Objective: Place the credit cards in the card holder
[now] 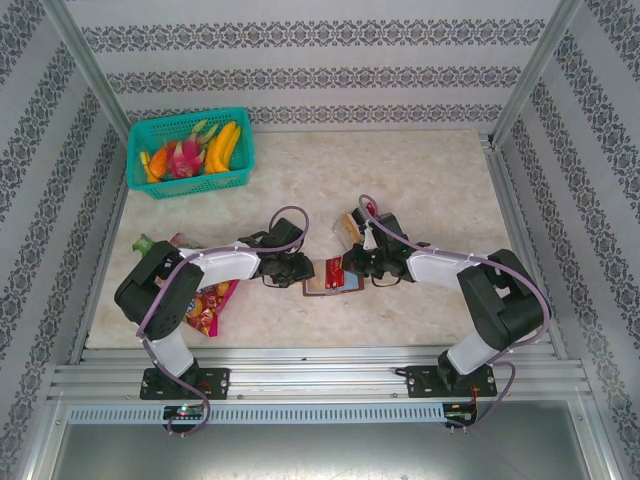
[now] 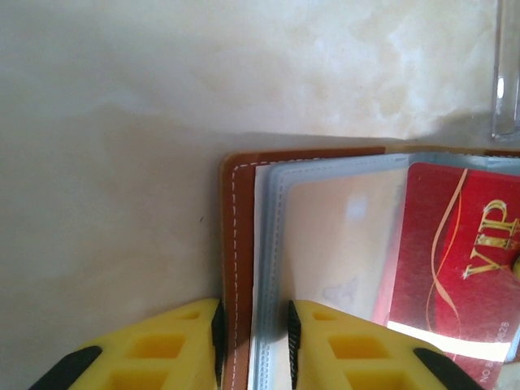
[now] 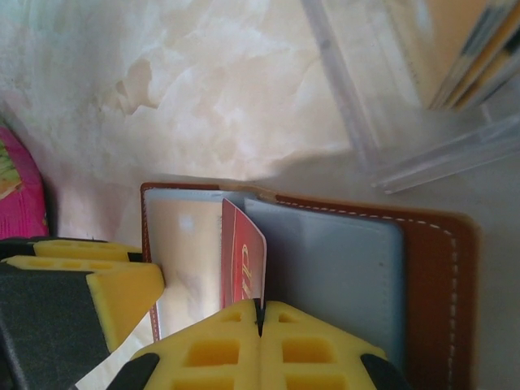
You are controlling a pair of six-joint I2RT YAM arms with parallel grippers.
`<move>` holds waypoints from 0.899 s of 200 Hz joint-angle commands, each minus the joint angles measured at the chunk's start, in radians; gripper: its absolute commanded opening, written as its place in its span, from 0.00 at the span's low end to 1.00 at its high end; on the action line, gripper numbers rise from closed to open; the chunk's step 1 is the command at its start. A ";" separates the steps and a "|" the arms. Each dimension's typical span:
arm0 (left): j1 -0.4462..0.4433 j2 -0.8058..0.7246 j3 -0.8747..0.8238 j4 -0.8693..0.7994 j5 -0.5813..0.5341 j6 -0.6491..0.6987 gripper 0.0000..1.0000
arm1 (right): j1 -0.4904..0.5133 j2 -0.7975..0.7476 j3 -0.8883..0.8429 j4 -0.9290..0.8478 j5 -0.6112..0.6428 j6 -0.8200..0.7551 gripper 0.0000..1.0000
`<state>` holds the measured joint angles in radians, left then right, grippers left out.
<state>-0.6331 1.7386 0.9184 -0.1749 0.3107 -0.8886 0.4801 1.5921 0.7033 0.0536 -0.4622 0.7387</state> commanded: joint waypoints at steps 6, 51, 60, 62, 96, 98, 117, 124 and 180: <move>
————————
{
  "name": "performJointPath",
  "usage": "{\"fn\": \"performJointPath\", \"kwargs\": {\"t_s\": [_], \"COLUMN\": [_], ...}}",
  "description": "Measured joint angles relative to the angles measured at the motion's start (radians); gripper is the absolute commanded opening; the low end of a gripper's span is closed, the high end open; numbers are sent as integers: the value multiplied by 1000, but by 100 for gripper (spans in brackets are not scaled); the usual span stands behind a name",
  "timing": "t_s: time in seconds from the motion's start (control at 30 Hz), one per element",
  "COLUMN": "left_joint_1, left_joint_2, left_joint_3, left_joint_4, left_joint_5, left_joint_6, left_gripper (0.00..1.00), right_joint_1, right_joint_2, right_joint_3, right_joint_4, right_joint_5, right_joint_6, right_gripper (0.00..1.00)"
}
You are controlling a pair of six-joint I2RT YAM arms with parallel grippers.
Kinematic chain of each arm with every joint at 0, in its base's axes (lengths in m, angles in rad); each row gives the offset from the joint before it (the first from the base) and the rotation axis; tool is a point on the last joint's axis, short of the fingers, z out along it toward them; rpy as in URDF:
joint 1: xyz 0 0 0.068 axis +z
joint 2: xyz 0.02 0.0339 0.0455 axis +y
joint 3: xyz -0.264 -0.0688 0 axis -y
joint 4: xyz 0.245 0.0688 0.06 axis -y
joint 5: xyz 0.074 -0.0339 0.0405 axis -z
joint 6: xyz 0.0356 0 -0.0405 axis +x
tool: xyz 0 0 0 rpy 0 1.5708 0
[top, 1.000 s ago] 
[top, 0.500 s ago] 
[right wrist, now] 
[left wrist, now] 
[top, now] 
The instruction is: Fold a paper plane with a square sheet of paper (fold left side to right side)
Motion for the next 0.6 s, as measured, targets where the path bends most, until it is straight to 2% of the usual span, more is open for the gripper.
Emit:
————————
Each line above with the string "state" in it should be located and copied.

`<state>` holds the measured joint angles in radians, left then right, grippers left out.
<state>-0.6331 1.7386 0.9184 -0.1749 0.3107 -0.8886 0.4801 1.5921 0.7033 0.0536 -0.4622 0.7387</state> commanded: joint waypoints at steps 6, 51, 60, 62, 96, 98, 117, 124 and 180: <move>

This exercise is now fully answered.